Repeat that title three times, then “and I feel fine.” This R.E.M. song has been going through my mind much of the week, as the Ray Tracing Gems book was released last Saturday as a free PDF. With Open Access, the publisher agreed to put the book up for free, even before the physical book was available. Apress has 27 other Open Access titles free to download, so they’re somewhat used to the idea.

The bragging number is that the official Ray Tracing Gems PDF has been downloaded 102K times as of today. I suspect there are a lot of pack rats out there who will download any book that’s free, or someone’s trying to make Tomas and me feel good by setting up an auto-download bot farm (if so, thanks, good job!).

But wait, there’s more. Stephen Hill spotted some typos in the preview copy and sent them on to me Saturday. Monday I made an unofficial PDF for distribution, identical to the official PDF but with his and other errata fixed. Doing so is fine under the license, which allows reasonable changes that are properly noted. The publisher and I worked on the wording on the front page to clearly label this version as unofficial, then I released it on Tuesday. It’s of course the one I recommend grabbing. Being more “hidden,” this one’s been downloaded a more believable 499 times as of last night.

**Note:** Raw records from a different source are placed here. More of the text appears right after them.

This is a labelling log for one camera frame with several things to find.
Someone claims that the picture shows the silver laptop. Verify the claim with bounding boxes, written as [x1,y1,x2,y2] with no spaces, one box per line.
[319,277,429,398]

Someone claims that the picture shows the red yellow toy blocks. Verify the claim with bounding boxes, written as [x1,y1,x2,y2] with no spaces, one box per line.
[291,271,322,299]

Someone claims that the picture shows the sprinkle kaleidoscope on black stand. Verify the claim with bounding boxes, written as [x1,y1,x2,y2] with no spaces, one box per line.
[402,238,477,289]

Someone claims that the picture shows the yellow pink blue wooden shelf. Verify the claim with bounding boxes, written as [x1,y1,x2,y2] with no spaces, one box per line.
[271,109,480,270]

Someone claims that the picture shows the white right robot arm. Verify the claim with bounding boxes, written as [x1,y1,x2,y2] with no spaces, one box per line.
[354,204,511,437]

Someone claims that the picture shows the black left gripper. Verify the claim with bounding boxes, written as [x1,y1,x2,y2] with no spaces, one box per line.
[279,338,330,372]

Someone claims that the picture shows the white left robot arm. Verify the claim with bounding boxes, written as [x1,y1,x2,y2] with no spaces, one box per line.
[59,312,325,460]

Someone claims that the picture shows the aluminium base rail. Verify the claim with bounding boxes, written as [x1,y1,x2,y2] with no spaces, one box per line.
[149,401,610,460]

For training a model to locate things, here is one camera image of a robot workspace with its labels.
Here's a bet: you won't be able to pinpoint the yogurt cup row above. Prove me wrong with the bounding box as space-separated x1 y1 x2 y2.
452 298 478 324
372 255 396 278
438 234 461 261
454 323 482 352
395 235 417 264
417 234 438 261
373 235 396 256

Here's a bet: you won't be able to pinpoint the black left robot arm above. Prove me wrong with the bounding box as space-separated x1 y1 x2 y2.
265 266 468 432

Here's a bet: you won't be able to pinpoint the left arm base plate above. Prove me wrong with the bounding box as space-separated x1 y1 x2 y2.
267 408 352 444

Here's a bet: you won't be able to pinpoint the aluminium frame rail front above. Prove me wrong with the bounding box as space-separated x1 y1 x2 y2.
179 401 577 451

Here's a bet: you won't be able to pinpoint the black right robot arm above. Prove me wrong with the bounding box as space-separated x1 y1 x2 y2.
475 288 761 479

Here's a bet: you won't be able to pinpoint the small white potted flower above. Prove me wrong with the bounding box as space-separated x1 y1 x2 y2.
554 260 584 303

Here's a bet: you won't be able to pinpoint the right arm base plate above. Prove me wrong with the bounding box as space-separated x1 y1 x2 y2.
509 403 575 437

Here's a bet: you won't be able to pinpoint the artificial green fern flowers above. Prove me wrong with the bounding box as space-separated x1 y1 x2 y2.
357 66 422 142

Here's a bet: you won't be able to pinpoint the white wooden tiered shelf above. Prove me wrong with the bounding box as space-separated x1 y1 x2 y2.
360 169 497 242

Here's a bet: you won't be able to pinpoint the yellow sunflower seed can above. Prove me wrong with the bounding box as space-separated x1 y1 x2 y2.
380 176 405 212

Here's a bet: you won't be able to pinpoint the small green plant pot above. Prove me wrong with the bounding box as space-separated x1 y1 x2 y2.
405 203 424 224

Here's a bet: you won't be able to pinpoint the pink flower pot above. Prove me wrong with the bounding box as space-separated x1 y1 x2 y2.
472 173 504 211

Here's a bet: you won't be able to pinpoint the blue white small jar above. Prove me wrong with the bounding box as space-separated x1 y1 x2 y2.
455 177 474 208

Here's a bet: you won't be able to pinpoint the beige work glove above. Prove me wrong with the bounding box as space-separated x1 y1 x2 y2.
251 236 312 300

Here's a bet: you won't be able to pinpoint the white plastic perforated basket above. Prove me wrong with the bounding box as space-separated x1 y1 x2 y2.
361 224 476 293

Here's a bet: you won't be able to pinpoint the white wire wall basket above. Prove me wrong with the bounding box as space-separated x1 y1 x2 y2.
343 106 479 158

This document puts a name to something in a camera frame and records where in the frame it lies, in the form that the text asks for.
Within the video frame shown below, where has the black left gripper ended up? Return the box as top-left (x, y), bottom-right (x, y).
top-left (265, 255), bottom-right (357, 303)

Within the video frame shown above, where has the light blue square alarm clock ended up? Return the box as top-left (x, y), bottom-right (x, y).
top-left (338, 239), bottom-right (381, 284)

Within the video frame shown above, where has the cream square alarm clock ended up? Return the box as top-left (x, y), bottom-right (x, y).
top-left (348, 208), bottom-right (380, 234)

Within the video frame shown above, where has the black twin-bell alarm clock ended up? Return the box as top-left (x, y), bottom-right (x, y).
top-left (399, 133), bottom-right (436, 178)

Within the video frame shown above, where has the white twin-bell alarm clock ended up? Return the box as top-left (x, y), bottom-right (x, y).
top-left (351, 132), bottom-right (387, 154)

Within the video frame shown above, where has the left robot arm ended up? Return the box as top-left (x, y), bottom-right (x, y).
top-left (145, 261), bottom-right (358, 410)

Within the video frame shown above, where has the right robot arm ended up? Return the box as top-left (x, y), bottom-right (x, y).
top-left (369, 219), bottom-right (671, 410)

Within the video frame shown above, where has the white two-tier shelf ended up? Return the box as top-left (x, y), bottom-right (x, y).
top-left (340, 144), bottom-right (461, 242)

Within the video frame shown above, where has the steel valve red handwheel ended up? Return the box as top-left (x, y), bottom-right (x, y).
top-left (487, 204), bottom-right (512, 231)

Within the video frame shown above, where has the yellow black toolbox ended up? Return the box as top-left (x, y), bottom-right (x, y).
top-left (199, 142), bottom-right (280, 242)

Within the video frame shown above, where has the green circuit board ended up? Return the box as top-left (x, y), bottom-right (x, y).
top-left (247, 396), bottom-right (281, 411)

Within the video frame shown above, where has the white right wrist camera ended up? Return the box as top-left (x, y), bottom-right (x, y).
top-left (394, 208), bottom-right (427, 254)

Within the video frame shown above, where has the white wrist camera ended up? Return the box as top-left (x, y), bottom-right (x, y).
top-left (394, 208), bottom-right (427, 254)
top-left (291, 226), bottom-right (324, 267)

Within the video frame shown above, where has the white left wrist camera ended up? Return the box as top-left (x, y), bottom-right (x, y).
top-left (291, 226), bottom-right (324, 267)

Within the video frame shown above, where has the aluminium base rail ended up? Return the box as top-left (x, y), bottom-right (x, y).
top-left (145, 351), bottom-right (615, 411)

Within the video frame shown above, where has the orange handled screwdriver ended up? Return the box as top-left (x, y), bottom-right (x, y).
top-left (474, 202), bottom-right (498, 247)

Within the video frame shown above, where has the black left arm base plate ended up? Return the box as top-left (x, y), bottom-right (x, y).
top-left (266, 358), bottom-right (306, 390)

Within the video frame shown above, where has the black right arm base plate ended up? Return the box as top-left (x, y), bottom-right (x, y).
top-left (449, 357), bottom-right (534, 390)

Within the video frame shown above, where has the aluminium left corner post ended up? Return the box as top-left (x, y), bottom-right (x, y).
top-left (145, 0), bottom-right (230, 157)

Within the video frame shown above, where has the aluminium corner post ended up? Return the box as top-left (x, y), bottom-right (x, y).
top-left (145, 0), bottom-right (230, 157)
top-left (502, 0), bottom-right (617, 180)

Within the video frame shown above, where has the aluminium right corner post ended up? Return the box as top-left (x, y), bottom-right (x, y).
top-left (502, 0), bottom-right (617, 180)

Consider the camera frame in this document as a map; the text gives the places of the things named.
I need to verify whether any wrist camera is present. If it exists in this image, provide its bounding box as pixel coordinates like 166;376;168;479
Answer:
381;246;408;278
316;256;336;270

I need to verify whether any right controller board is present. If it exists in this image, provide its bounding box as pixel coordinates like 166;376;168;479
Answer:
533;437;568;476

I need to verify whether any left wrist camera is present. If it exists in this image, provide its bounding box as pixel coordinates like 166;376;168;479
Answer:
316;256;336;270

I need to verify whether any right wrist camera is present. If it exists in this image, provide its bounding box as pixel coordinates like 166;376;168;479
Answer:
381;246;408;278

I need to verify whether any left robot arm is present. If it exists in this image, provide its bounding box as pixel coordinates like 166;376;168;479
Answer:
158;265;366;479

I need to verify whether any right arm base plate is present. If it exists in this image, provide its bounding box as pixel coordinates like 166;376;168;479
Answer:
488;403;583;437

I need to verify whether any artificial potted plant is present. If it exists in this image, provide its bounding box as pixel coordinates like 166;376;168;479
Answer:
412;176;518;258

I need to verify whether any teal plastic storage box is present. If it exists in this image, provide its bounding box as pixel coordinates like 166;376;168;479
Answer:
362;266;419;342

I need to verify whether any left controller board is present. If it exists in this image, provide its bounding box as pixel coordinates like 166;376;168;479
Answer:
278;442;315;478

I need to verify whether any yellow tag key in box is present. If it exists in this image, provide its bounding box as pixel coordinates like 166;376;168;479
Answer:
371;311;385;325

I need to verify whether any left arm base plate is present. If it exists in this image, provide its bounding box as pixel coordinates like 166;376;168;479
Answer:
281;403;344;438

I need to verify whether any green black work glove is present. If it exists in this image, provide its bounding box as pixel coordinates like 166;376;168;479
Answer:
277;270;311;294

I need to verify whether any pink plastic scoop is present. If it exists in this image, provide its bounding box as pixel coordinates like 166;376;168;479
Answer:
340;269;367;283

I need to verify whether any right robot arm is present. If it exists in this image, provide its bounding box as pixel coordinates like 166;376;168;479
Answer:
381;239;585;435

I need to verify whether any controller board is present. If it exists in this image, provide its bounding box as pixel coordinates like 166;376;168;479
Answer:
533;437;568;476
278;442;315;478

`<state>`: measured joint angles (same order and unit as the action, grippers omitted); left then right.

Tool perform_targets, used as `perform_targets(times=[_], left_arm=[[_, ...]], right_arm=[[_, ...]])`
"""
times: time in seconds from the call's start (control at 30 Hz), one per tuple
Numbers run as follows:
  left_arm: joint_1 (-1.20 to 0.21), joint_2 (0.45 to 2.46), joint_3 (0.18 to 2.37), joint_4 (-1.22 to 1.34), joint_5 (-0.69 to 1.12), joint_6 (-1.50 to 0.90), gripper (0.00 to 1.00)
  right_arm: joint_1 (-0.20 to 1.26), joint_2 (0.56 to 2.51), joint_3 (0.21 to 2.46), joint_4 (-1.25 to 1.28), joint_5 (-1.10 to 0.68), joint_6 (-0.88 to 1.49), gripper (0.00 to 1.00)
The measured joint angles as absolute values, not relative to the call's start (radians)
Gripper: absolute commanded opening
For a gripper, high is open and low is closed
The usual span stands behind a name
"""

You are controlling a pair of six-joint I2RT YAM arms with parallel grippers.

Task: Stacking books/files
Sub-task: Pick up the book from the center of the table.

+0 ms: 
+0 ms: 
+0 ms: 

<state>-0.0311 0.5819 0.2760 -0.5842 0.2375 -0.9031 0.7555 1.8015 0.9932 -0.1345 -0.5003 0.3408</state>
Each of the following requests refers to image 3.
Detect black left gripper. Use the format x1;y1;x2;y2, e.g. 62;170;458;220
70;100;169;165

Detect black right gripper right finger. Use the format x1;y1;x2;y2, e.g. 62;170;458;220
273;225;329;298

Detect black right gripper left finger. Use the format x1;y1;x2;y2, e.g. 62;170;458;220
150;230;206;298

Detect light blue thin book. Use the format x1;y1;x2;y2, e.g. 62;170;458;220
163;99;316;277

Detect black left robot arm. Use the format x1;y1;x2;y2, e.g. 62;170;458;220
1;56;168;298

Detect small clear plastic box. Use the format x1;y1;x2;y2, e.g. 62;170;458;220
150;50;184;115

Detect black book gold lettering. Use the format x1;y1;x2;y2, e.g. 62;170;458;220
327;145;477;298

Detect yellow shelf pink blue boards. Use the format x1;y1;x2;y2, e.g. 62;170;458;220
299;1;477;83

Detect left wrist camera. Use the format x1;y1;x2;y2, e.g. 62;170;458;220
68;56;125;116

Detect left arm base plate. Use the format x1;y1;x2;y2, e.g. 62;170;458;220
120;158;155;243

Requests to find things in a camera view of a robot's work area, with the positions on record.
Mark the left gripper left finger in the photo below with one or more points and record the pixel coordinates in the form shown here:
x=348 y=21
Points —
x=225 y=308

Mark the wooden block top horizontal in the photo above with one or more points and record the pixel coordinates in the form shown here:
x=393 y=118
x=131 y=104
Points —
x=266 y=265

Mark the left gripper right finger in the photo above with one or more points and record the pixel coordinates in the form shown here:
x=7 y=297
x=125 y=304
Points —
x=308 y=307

“Supplies are limited” is my favorite ridiculous marketing phrase, always true since there’s a large but finite amount of material in the universe. For GDC and GTC, it’s actually true. The publisher is rush printing and shipping a few hundred copies for these conferences, and they should arrive at onsite booksellers and to NVIDIA next week, fingers crossed, knock wood, rub lucky rabbit’s foot. The hardcover book will not be available for online purchase until mid to late May, though on slightly-higher quality paper (coated glossy vs. coated matte; I believe “coated matte” is what the GPU Gems series used).

Me, I like having both the physical and the electronic forms: electronic is great for searching and for travel, physical is nicer to read (at least for me), use stickies on, add notes in the margins, and for getting signed. Speaking of which, see our page for authors’ signings and talks at the conferences.

So, this is all an odd sequence: NVIDIA released free preprints of the book during February, as did EA; the publisher released the PDF for free in March; I (or anyone) can then make a slightly improved version for distribution; the physical book will be available at conferences in 10 days but not for online purchase until May. Releasing preprints of a whole book, fixing errors in the released version – this is not something we’re used to. Personally, I know I’ve had any number of emails along the way where we each reassure the other, “no, it’s OK, this is how it works under Open Access.”